Your answer must be the records below, printed exactly.

*** Given entries Section Begins ***

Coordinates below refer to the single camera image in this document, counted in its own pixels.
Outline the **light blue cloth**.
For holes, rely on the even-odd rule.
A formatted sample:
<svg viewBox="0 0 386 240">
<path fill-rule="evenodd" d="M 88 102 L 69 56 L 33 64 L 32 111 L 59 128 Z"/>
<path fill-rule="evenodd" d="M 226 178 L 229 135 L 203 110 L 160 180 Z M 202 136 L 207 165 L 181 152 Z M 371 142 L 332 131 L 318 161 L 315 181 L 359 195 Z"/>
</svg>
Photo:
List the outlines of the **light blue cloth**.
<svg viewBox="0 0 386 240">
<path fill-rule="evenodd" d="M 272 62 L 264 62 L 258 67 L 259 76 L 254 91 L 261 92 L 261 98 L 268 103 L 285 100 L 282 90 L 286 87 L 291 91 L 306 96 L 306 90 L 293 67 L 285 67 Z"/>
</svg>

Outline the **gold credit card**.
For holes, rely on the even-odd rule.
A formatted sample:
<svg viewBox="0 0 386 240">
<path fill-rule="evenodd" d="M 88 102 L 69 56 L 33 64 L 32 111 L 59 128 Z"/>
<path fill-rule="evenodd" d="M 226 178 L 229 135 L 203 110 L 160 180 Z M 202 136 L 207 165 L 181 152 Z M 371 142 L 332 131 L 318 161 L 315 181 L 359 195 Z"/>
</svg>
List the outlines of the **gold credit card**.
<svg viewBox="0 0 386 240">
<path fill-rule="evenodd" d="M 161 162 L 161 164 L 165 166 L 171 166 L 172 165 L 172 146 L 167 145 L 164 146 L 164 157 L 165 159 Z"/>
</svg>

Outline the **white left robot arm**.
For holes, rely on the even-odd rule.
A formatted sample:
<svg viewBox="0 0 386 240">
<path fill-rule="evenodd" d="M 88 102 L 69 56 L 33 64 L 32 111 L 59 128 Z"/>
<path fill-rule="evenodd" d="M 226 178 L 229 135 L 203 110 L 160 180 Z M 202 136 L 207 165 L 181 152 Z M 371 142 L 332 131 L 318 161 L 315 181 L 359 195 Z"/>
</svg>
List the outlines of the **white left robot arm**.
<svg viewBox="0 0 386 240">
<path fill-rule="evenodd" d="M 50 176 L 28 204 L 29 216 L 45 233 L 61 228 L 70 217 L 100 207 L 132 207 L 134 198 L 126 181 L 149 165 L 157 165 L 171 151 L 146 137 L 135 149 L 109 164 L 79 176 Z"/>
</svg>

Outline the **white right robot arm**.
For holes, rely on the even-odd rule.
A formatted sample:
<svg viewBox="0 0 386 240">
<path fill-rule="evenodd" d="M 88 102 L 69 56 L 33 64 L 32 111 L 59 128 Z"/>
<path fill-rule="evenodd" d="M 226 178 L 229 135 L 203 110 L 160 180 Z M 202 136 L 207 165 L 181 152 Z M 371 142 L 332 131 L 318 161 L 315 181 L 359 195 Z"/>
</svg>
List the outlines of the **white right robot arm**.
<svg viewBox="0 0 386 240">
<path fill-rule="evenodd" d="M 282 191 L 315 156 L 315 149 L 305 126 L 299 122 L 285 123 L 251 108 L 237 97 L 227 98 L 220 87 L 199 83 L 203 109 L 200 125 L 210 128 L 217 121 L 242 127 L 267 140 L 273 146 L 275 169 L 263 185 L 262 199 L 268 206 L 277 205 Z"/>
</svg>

*** Given entries Section Ends ***

Answer for this exercise:
Coordinates below refer to the single camera image in this document, counted in its own pixels.
Outline the **light blue cloth**.
For holes, rely on the even-odd rule.
A formatted sample:
<svg viewBox="0 0 386 240">
<path fill-rule="evenodd" d="M 88 102 L 69 56 L 33 64 L 32 111 L 59 128 Z"/>
<path fill-rule="evenodd" d="M 226 178 L 229 135 L 203 110 L 160 180 Z M 202 136 L 207 165 L 181 152 Z M 371 142 L 332 131 L 318 161 L 315 181 L 359 195 Z"/>
</svg>
Photo:
List the outlines of the **light blue cloth**.
<svg viewBox="0 0 386 240">
<path fill-rule="evenodd" d="M 272 62 L 264 62 L 258 67 L 259 76 L 254 91 L 261 92 L 261 98 L 268 103 L 285 100 L 282 90 L 286 87 L 291 91 L 306 96 L 306 90 L 293 67 L 285 67 Z"/>
</svg>

Outline the **gold credit card**.
For holes, rely on the even-odd rule.
A formatted sample:
<svg viewBox="0 0 386 240">
<path fill-rule="evenodd" d="M 88 102 L 69 56 L 33 64 L 32 111 L 59 128 Z"/>
<path fill-rule="evenodd" d="M 226 178 L 229 135 L 203 110 L 160 180 Z M 202 136 L 207 165 L 181 152 Z M 371 142 L 332 131 L 318 161 L 315 181 L 359 195 Z"/>
</svg>
List the outlines of the **gold credit card**.
<svg viewBox="0 0 386 240">
<path fill-rule="evenodd" d="M 161 162 L 161 164 L 165 166 L 171 166 L 172 165 L 172 146 L 167 145 L 164 146 L 164 157 L 165 159 Z"/>
</svg>

Outline the **white left robot arm**.
For holes, rely on the even-odd rule.
A formatted sample:
<svg viewBox="0 0 386 240">
<path fill-rule="evenodd" d="M 88 102 L 69 56 L 33 64 L 32 111 L 59 128 Z"/>
<path fill-rule="evenodd" d="M 226 178 L 229 135 L 203 110 L 160 180 Z M 202 136 L 207 165 L 181 152 Z M 371 142 L 332 131 L 318 161 L 315 181 L 359 195 Z"/>
</svg>
List the outlines of the **white left robot arm**.
<svg viewBox="0 0 386 240">
<path fill-rule="evenodd" d="M 50 176 L 28 204 L 29 216 L 45 233 L 61 228 L 70 217 L 100 207 L 132 207 L 134 198 L 126 181 L 149 165 L 157 165 L 171 151 L 146 137 L 135 149 L 109 164 L 79 176 Z"/>
</svg>

Outline the **white right robot arm**.
For holes, rely on the even-odd rule.
A formatted sample:
<svg viewBox="0 0 386 240">
<path fill-rule="evenodd" d="M 88 102 L 69 56 L 33 64 L 32 111 L 59 128 Z"/>
<path fill-rule="evenodd" d="M 226 178 L 229 135 L 203 110 L 160 180 Z M 202 136 L 207 165 L 181 152 Z M 371 142 L 332 131 L 318 161 L 315 181 L 359 195 Z"/>
</svg>
List the outlines of the **white right robot arm**.
<svg viewBox="0 0 386 240">
<path fill-rule="evenodd" d="M 282 191 L 315 156 L 315 149 L 305 126 L 299 122 L 285 123 L 251 108 L 237 97 L 227 98 L 220 87 L 199 83 L 203 109 L 200 125 L 210 128 L 217 121 L 242 127 L 267 140 L 273 146 L 275 169 L 263 185 L 262 199 L 268 206 L 277 205 Z"/>
</svg>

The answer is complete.